In an address to the National Press Club earlier on Wednesday, Dr Parkinson warned Australia was “staring into the risk of stagflation” – a scenario in which an economy is caught between the twin pressures of rapidly rising prices and mounting unemployment.
That made it all the more urgent to fix Australia’s existing poor productivity performance, which was compounding the challenges of an ageing population and a declining ratio of working-age people.
“To deal with these challenges, we need a broader tax base with better targeted, more efficient taxes, or we need to cut expenditure to deliver a more sustainable fiscal position,” he said.
“We need to incentivise innovation and investment to raise the speed limits to our growth rate, and we need either a larger working-age population or a far more productive working-age population.

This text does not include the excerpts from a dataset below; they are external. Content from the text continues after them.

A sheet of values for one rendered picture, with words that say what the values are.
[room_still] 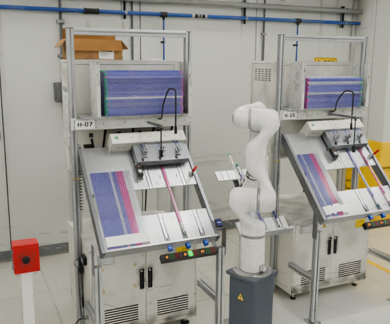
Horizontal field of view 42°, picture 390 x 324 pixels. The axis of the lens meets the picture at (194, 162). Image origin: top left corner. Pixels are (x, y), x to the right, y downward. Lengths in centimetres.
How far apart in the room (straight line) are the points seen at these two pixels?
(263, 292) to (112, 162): 120
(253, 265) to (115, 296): 105
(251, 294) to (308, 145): 152
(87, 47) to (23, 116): 133
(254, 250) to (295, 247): 127
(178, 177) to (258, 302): 99
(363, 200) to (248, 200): 142
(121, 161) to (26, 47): 171
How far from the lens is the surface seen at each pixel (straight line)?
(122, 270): 320
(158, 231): 292
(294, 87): 375
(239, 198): 244
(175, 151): 321
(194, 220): 302
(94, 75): 309
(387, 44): 564
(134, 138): 317
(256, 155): 243
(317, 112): 383
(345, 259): 409
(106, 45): 344
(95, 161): 311
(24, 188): 463
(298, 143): 372
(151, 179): 311
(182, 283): 339
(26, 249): 283
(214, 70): 502
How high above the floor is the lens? 172
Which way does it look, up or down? 11 degrees down
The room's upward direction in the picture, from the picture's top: straight up
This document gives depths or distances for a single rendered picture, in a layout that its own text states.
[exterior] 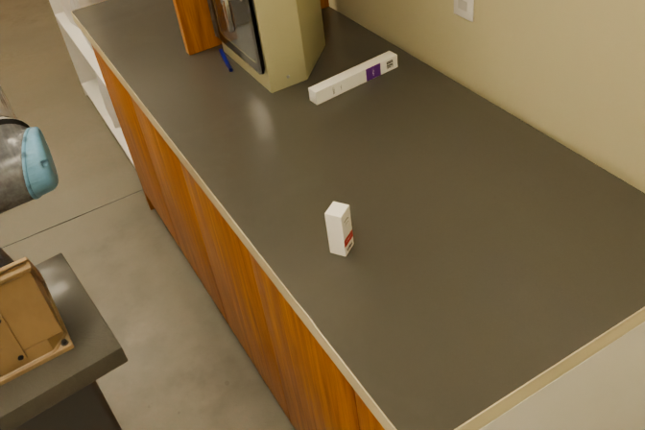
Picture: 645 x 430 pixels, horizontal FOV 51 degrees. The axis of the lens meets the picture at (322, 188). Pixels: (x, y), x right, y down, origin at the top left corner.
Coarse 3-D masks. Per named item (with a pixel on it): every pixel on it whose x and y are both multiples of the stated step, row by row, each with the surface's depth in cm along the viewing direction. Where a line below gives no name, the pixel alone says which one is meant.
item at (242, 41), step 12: (216, 0) 185; (216, 12) 190; (240, 12) 172; (252, 12) 166; (240, 24) 175; (252, 24) 167; (228, 36) 188; (240, 36) 179; (252, 36) 171; (240, 48) 183; (252, 48) 174; (252, 60) 178; (264, 72) 176
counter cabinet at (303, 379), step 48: (144, 144) 233; (144, 192) 293; (192, 192) 187; (192, 240) 224; (240, 240) 156; (240, 288) 181; (240, 336) 216; (288, 336) 152; (624, 336) 112; (288, 384) 176; (336, 384) 131; (576, 384) 112; (624, 384) 124
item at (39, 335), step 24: (24, 264) 105; (0, 288) 105; (24, 288) 108; (0, 312) 107; (24, 312) 110; (48, 312) 112; (0, 336) 109; (24, 336) 112; (48, 336) 115; (0, 360) 111; (24, 360) 114; (48, 360) 116; (0, 384) 113
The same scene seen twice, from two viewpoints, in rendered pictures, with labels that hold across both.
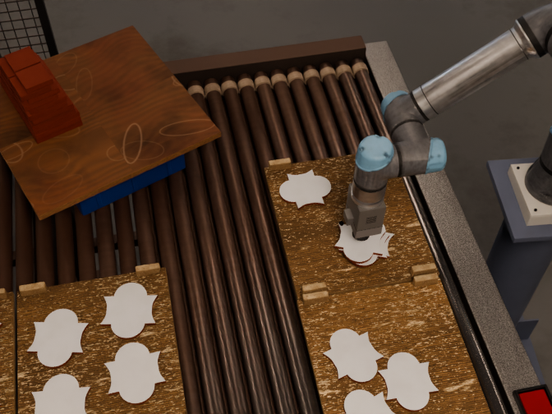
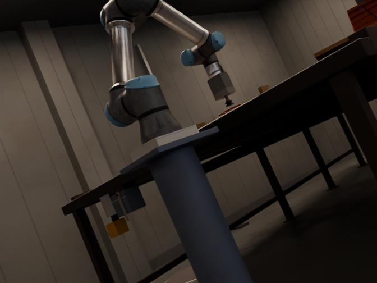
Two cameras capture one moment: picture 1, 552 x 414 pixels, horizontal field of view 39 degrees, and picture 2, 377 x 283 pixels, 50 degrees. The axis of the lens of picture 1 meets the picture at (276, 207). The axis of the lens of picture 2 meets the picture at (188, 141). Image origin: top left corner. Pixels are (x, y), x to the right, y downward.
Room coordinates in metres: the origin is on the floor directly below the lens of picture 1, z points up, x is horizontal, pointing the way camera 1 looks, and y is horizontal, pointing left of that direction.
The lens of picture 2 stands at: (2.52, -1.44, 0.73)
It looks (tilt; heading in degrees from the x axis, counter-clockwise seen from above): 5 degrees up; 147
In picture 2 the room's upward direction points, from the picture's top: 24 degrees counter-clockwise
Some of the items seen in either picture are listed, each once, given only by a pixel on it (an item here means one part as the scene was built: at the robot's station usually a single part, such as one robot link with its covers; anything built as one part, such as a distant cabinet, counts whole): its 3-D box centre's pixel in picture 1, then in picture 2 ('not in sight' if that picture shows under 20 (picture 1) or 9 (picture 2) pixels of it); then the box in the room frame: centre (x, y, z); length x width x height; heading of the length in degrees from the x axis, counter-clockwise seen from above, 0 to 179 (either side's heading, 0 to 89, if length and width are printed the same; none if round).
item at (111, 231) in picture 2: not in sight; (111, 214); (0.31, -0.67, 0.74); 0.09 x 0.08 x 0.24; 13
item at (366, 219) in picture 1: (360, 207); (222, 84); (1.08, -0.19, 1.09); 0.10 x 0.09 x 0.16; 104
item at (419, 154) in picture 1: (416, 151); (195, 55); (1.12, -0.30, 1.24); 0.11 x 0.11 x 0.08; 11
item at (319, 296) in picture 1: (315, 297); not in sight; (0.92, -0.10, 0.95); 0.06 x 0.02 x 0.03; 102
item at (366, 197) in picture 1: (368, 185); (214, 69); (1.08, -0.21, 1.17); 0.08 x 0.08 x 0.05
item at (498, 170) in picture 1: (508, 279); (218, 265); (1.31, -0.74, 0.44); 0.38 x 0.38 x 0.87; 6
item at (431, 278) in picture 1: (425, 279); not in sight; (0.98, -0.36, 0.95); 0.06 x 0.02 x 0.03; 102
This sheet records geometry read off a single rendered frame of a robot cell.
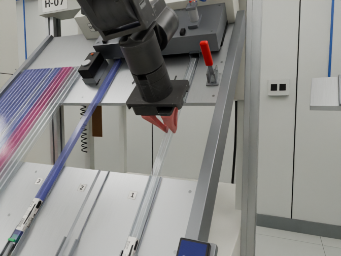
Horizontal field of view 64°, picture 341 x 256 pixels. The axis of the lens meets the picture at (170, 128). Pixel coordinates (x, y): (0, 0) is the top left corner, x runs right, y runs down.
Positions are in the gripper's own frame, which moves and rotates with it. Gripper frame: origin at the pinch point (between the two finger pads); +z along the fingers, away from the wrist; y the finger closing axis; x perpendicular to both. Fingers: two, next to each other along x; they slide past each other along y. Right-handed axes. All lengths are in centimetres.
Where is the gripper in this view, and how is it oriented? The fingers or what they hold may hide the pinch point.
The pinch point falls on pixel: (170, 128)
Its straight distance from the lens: 53.5
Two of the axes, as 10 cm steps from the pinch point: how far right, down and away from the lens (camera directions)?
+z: 2.6, 6.9, 6.7
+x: -2.9, 7.2, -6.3
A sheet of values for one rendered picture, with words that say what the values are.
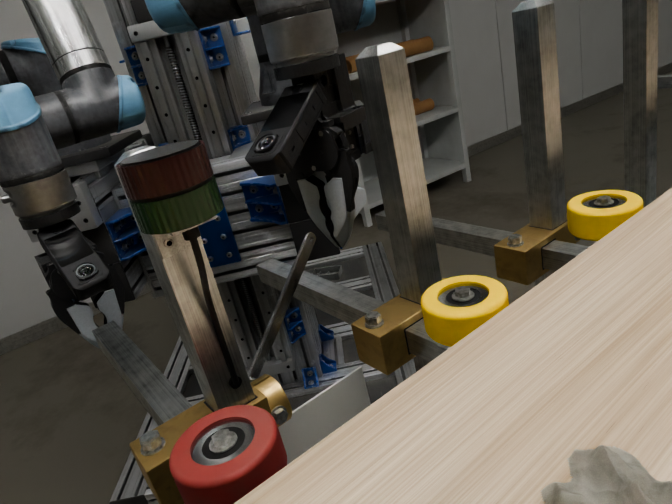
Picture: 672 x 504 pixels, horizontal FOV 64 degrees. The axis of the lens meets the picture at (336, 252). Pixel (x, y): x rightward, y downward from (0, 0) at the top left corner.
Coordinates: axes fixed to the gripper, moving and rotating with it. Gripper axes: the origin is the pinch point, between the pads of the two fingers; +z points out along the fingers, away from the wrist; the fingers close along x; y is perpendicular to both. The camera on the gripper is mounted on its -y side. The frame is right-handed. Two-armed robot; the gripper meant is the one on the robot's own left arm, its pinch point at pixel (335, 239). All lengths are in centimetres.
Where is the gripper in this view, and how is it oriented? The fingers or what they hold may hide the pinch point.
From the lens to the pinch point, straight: 63.0
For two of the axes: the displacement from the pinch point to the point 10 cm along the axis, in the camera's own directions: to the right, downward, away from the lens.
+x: -8.2, -0.4, 5.7
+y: 5.3, -4.4, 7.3
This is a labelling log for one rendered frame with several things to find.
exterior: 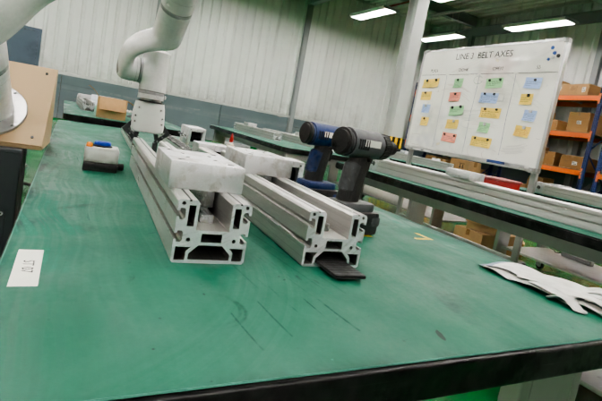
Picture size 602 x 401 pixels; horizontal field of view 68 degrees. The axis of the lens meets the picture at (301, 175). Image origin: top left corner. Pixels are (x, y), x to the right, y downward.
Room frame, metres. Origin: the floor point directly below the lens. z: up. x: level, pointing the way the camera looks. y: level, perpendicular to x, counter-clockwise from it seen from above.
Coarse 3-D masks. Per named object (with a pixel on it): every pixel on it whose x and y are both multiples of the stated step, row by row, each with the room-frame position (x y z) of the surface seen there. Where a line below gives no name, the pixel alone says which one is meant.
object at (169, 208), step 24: (144, 144) 1.13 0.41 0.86; (168, 144) 1.25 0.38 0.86; (144, 168) 0.93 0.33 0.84; (144, 192) 0.88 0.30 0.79; (168, 192) 0.63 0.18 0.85; (216, 192) 0.67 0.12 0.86; (168, 216) 0.60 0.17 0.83; (192, 216) 0.58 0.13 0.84; (216, 216) 0.65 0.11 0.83; (240, 216) 0.59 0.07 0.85; (168, 240) 0.58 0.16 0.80; (192, 240) 0.57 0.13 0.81; (216, 240) 0.59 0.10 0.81; (240, 240) 0.61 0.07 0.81; (240, 264) 0.60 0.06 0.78
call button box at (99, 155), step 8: (96, 144) 1.13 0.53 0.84; (88, 152) 1.08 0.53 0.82; (96, 152) 1.09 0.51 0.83; (104, 152) 1.10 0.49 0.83; (112, 152) 1.11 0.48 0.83; (88, 160) 1.08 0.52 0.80; (96, 160) 1.09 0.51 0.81; (104, 160) 1.10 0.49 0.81; (112, 160) 1.11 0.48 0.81; (88, 168) 1.08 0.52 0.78; (96, 168) 1.09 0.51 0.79; (104, 168) 1.10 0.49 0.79; (112, 168) 1.11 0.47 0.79; (120, 168) 1.15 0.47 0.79
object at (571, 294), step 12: (480, 264) 0.84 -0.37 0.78; (492, 264) 0.82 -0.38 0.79; (504, 264) 0.82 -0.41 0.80; (516, 264) 0.83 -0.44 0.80; (504, 276) 0.78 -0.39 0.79; (516, 276) 0.77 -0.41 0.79; (528, 276) 0.77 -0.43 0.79; (540, 276) 0.78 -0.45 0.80; (540, 288) 0.72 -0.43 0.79; (552, 288) 0.71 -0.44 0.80; (564, 288) 0.71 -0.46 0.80; (576, 288) 0.73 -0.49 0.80; (588, 288) 0.74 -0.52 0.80; (600, 288) 0.74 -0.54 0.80; (564, 300) 0.67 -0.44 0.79; (576, 300) 0.69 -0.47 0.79; (588, 300) 0.70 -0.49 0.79; (600, 300) 0.70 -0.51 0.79; (600, 312) 0.66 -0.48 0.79
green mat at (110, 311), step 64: (64, 128) 2.00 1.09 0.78; (64, 192) 0.82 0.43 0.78; (128, 192) 0.92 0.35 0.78; (64, 256) 0.51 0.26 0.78; (128, 256) 0.55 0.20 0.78; (256, 256) 0.65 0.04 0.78; (384, 256) 0.78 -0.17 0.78; (448, 256) 0.87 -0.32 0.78; (0, 320) 0.35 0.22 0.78; (64, 320) 0.37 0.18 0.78; (128, 320) 0.39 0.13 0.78; (192, 320) 0.41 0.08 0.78; (256, 320) 0.43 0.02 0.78; (320, 320) 0.46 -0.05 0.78; (384, 320) 0.49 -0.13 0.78; (448, 320) 0.53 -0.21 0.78; (512, 320) 0.57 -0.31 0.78; (576, 320) 0.62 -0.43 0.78; (0, 384) 0.27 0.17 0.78; (64, 384) 0.29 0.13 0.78; (128, 384) 0.30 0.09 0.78; (192, 384) 0.31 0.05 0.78
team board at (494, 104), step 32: (448, 64) 4.30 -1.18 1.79; (480, 64) 3.96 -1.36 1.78; (512, 64) 3.68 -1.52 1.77; (544, 64) 3.44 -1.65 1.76; (416, 96) 4.61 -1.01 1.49; (448, 96) 4.23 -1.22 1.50; (480, 96) 3.90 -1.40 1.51; (512, 96) 3.62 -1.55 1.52; (544, 96) 3.38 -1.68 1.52; (416, 128) 4.53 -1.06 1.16; (448, 128) 4.14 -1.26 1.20; (480, 128) 3.83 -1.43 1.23; (512, 128) 3.56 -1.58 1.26; (544, 128) 3.33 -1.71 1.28; (480, 160) 3.69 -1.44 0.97; (512, 160) 3.50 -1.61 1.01; (512, 256) 3.37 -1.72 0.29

“These windows of opportunity close quickly. When they are open, we need to strike and strike hard.”
Dr Parkinson, alongside Settlement Services International chief executive Violet Roumeliotis, called for the government to address the under-utilisation of skilled migrant workers in Australia.
About 620,000 people in Australia were not working in their trained professions, while the nation faced skills shortages in those fields, because their qualifications were not recognised, Ms Roumeliotis said.
“There is … a waiting room of wasted talent,” she said.
“Doctors, nurses, aged care workers, tradespeople, engineers. But they’re not waiting because they lack skills. They are waiting because of slow, expensive and unfair processes, just simply to recognise their credentials.”
Dr Parkinson said short-term cost-of-living measures could go hand in hand with steps towards genuine reform in the budget.
He said it was unrealistic to expect the government would do nothing to ease consumer pressures, such as its decision to halve the fuel excise, despite economists warning it would exacerbate demand and inflation.